The insert materials used in this study were much stiffer and more durable than the larger thicker instrumented inserts we used in prior studies [17,33]. The PerFORM material, with its low elongation at break (1.1%), did not crack, demonstrating it as the best choice of the materials tested here. The thinnest insert that we could fabricate was 1.2 mm, which is too thick to add to a participant’s regular socket because the reduced socket volume may cause discomfort. We believe that the inserts are more appropriate to put into new sockets, enlarging the distal end in the computer-aided design file as done in this study or by placing a dummy insert over the positive mold during the layup. Care must be taken to smooth the insert edge so that it does not cause irritation. An alternative design is to eliminate the insert and place the sensor antennae directly in the layup during fabrication, a procedure that we have described [34]. Placement within 3D printed sockets may be possible, once the industry advances and printed materials sufficiently strong for this application are available.

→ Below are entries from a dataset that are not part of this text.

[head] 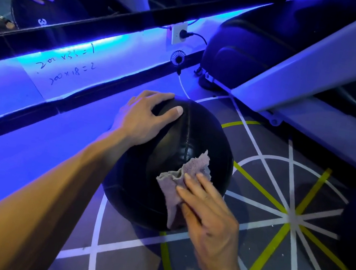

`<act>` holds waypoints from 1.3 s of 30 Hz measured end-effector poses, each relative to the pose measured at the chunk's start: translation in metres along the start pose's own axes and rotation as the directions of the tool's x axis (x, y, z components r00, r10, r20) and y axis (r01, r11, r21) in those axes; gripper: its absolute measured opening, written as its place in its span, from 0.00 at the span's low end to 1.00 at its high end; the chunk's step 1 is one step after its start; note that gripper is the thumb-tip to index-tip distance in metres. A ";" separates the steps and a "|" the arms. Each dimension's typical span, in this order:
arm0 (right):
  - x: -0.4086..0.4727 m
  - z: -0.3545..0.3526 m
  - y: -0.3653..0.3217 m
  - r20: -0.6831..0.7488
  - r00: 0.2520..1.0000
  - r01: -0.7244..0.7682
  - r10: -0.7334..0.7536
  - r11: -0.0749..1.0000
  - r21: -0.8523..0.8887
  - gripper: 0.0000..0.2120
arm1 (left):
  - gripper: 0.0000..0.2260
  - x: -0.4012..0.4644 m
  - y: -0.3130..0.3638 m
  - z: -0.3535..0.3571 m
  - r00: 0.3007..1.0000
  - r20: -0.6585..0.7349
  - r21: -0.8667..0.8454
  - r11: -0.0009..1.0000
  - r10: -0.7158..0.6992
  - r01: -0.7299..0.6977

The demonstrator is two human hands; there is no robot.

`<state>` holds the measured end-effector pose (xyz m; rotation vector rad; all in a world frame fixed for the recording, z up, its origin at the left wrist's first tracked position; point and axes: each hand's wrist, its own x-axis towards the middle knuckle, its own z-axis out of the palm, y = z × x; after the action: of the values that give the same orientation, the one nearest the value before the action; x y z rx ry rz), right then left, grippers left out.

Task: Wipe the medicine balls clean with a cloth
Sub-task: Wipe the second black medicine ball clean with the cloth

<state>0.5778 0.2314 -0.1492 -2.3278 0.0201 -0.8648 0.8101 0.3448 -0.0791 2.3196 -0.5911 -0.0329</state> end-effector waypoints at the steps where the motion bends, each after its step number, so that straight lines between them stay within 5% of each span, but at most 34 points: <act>1: 0.006 -0.006 0.000 -0.018 0.997 -0.069 0.070 0.996 0.063 0.17 | 0.27 0.000 0.001 0.002 0.999 -0.051 0.001 1.000 0.006 -0.006; 3: 0.016 -0.017 0.002 -0.066 0.950 -0.286 0.305 0.935 0.209 0.14 | 0.18 0.001 0.005 0.002 0.976 -0.217 0.062 0.998 0.014 -0.001; 5: 0.016 -0.026 0.015 -0.080 0.821 -0.511 0.565 0.791 0.338 0.06 | 0.12 0.004 0.010 -0.010 0.956 -0.293 0.062 0.998 0.024 -0.006; 7: 0.007 -0.035 0.035 -0.101 0.662 -0.652 0.742 0.637 0.411 0.02 | 0.13 0.000 0.007 -0.027 0.984 -0.153 -0.066 0.993 0.090 -0.101; 10: -0.018 -0.043 0.059 -0.037 0.377 -0.780 0.926 0.338 0.527 0.06 | 0.25 -0.016 -0.015 -0.031 0.970 0.129 0.066 0.974 0.207 -0.216; 13: -0.027 -0.040 0.069 0.062 0.272 -0.796 0.960 0.188 0.575 0.09 | 0.34 -0.010 -0.045 -0.027 0.993 0.052 0.106 0.989 0.102 -0.107; 17: 0.002 -0.022 0.077 0.069 0.351 -0.759 0.934 0.241 0.605 0.06 | 0.36 0.009 -0.064 -0.030 1.000 -0.011 0.018 1.000 0.020 -0.020; 23: 0.091 0.021 0.066 -0.007 0.634 -0.629 0.773 0.521 0.577 0.03 | 0.33 0.011 -0.065 -0.026 0.996 -0.062 -0.046 0.997 -0.062 0.059; 26: 0.090 0.042 0.034 -0.146 0.864 -0.418 0.481 0.849 0.323 0.03 | 0.33 0.023 -0.060 -0.024 0.991 -0.081 -0.089 0.991 -0.107 0.100; 28: 0.062 0.057 0.005 -0.072 0.968 -0.231 0.241 0.966 0.120 0.02 | 0.31 0.031 -0.060 -0.023 0.987 -0.090 -0.100 0.987 -0.133 0.124; 32: 0.038 0.061 0.019 0.198 0.972 0.149 -0.125 0.983 -0.108 0.11 | 0.32 0.042 -0.064 -0.022 0.989 -0.082 -0.151 0.982 -0.124 0.110; 35: 0.069 0.041 0.057 0.049 0.992 -0.120 0.119 0.993 0.020 0.06 | 0.30 0.046 -0.065 -0.024 0.981 -0.091 -0.159 0.975 -0.172 0.156; 37: 0.097 0.036 0.074 -0.082 0.903 -0.399 0.423 0.893 0.211 0.06 | 0.30 0.047 -0.062 -0.025 0.972 -0.108 -0.172 0.967 -0.208 0.188; 39: 0.110 0.042 0.069 -0.105 0.843 -0.480 0.527 0.827 0.293 0.03 | 0.29 0.052 -0.059 -0.025 0.968 -0.100 -0.192 0.959 -0.229 0.207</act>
<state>0.7023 0.1759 -0.1496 -1.8566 0.5519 -0.7457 0.8858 0.3761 -0.0926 2.1813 -0.2566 -0.0470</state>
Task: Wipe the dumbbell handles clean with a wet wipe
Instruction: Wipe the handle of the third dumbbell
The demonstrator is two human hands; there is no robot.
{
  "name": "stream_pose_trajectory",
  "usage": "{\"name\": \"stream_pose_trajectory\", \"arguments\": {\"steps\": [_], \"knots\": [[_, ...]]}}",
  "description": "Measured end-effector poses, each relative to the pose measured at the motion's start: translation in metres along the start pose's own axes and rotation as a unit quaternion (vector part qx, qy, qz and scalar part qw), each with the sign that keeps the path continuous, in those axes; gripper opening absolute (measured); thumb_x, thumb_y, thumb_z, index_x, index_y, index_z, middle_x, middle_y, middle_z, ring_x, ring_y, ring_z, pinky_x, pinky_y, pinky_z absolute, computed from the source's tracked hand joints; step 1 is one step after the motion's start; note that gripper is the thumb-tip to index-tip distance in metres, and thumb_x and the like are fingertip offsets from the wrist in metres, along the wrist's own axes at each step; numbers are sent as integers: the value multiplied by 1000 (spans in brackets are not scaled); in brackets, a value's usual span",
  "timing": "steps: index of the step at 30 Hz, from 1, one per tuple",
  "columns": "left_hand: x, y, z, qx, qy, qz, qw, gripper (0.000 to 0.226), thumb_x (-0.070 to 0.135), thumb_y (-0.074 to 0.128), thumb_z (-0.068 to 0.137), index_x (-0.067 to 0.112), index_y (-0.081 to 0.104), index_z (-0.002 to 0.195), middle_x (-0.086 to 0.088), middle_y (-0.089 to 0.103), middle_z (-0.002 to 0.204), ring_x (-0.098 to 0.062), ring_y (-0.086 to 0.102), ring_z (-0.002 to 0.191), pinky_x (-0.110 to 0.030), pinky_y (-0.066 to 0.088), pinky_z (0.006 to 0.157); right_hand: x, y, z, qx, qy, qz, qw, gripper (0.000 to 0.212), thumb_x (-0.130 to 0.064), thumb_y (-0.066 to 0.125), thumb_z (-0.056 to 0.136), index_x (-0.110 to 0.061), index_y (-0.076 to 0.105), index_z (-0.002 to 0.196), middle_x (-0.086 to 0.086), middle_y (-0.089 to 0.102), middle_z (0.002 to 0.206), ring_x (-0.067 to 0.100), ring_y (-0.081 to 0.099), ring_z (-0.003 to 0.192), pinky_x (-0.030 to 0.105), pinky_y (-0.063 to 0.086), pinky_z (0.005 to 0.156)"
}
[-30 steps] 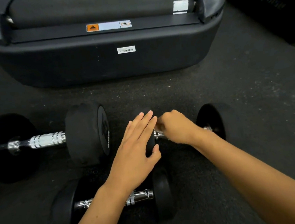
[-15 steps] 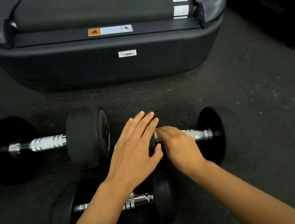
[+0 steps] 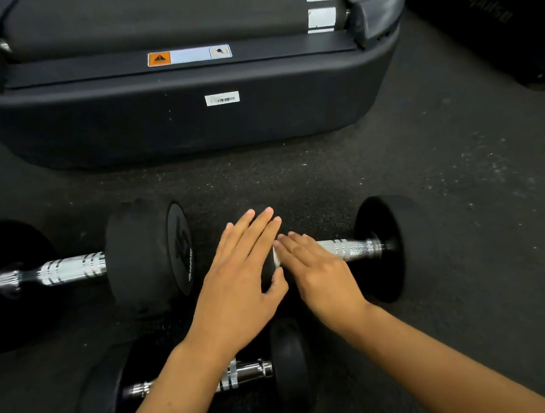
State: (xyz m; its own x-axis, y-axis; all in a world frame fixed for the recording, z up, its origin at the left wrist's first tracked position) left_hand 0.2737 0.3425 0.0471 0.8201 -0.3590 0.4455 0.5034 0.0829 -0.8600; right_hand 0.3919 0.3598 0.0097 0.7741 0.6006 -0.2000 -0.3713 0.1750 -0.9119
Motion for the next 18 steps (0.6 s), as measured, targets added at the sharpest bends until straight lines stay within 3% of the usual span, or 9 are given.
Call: {"name": "stream_pose_trajectory", "arguments": {"steps": [2,4,6,9,11,13,16,18], "knots": [[0,0,-1,0,-1,-2,1000,61,36,38,85,18,32,143,8,26,151,-5,11,142,-32,6,116,3,-2,-8,-2,-40,-5,999,41,-6,42,83,-2,61,118,13,62,121,27,57,114,40,40,99],[-1,0,0,3,-1,-6,1000,61,36,38,85,18,33,143,8,26,151,-5,11,142,-31,7,116,9,-5,-2,15,-3,15,1000,38,-1,55,79,-3,63,116,12,65,117,27,60,110,39,43,96],[0,0,1,8,-1,-12,1000,61,35,39,84,17,34,142,8,28,151,-6,12,141,-31,7,116,6,-2,6,18,31,20,999,35,-3,56,77,-2,66,111,13,67,110,27,63,104,38,40,96],[0,0,-1,8,-5,-14,1000,60,36,38,85,18,34,142,8,27,150,-6,12,141,-31,7,116,3,1,-2,-4,-19,-2,1000,37,-5,57,78,-3,63,115,13,65,116,28,61,109,37,39,97],[0,0,-1,7,-4,-14,1000,61,36,38,85,18,34,142,8,28,151,-5,12,141,-31,6,116,9,-5,0,-11,16,22,1000,37,-2,64,75,-5,65,112,11,67,111,27,63,104,34,46,92],[0,0,0,9,-3,-17,1000,61,35,39,84,18,34,142,8,28,151,-5,12,141,-31,6,116,8,-6,10,-22,77,48,996,30,-7,60,76,-7,68,105,8,70,101,26,66,95,30,50,85],[-1,1,-1,8,-5,-18,1000,61,35,39,84,18,33,143,8,27,151,-5,11,142,-31,6,116,1,-8,12,-51,58,37,996,32,-10,55,76,-7,68,105,9,70,101,27,66,94,34,52,82],[-1,1,-1,2,-5,-15,1000,62,36,38,85,19,31,144,8,26,152,-5,10,142,-31,5,116,12,-20,14,-88,88,37,992,21,-14,49,87,-12,67,98,7,70,93,28,66,86,35,52,71]]}}
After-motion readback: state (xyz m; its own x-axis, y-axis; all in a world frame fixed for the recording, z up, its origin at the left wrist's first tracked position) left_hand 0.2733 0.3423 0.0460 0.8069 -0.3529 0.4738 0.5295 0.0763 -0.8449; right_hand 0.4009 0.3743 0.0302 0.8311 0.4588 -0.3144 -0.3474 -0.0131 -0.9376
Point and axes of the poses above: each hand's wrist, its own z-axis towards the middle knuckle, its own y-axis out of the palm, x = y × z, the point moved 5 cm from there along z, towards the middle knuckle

The most meaningful limitation in this study that affected socket use in take-home testing was the weight of the research prosthesis compared with participants’ regular prosthesis. This was not a limitation of the inserts, but instead the lack of available blade prostheses to laminate to participants’ research sockets. A comparatively heavy pylon and energy storage and return foot were used instead. An interesting next step would be to match participants’ regular componentry in an investigational prosthesis to achieve comparable weight to the traditional, and to conduct testing for weeks instead of days. One participant felt that the research liner, which had a trace amount of iron powder in the elastomer next to the fabric backing, was stiffer and not as comfortable as his regular liner. However, the research liner was a different product than the participant’s normal liner, which may have contributed to this statement.

Because only distal locations were monitored in the present study, we were not able to distinguish standing from sitting nor a partially doffed from a fully doffed prosthesis in our prosthesis use characterization. In our prior research, we effectively used four sensors to accomplish these distinctions, two distal and two proximal [16]. If the sit-stand distinction had been available, it would have been possible to determine if there was a greater increase in cyclic vertical motion after sitting than after standing, suggesting a greater loss of suction during sitting. The addition of a vacuum pressure sensor during data collection would allow evaluation of the relationship between vacuum pressure and displacement. A linear relationship was found by Gerschutz et al. using a structured protocol in the lab [4]. It would also be interesting to simultaneously monitor motion on the side of the socket, as pursued by several research groups [25,26,27,28], to gain insight into how the magnitude of motion changes from the proximal to the distal end of the socket.

5. Conclusions

The designed insert performed well in that it accurately measured with high resolution distal limb position and motion in people using transtibial prostheses with suction suspension. Potentially, this technology can be used as an effective tool to facilitate improvement in suction and elevated vacuum technology.

Data collected from four participants suggest that research investigation into cyclic limb motion for sock presence v. absence should be considered, as should the influence of bodily position between bouts of walking. These variables may have an important influence on suspension. Long-term monitoring using duplicates of participants’ regular componentry during testing may provide additional insight into performance and how to improve current EV products.